DetailNews.id, Kotamobagu – Pemerintah Kota Kotamobagu mulai melaksanakan evaluasi menyeluruh terhadap kinerja aparatur desa dan kelurahan sejak 8 April 2026 sebagai langkah strategis untuk meningkatkan kualitas pelayanan publik di daerah.
Pemerintah Kota Kotamobagu menegaskan komitmennya dalam memperbaiki tata kelola pemerintahan di tingkat paling dasar yang bersentuhan langsung dengan masyarakat melalui evaluasi kinerja aparatur desa dan kelurahan.
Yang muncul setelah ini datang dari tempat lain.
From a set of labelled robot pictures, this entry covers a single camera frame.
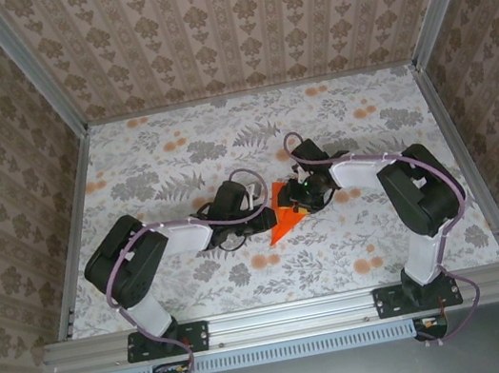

Sebagai ujung tombak pelayanan, perangkat desa dan kelurahan dinilai memiliki peran strategis dalam memastikan program pemerintah berjalan efektif, cepat, dan akuntabel. Memasuki tahun kedua kepemimpinan Wali Kota Weny Gaib dan Wakil Wali Kota Rendi Mangkat, penguatan kapasitas aparatur menjadi prioritas, terutama dalam hal disiplin, responsivitas, dan kualitas layanan yang berorientasi pada kepuasan masyarakat.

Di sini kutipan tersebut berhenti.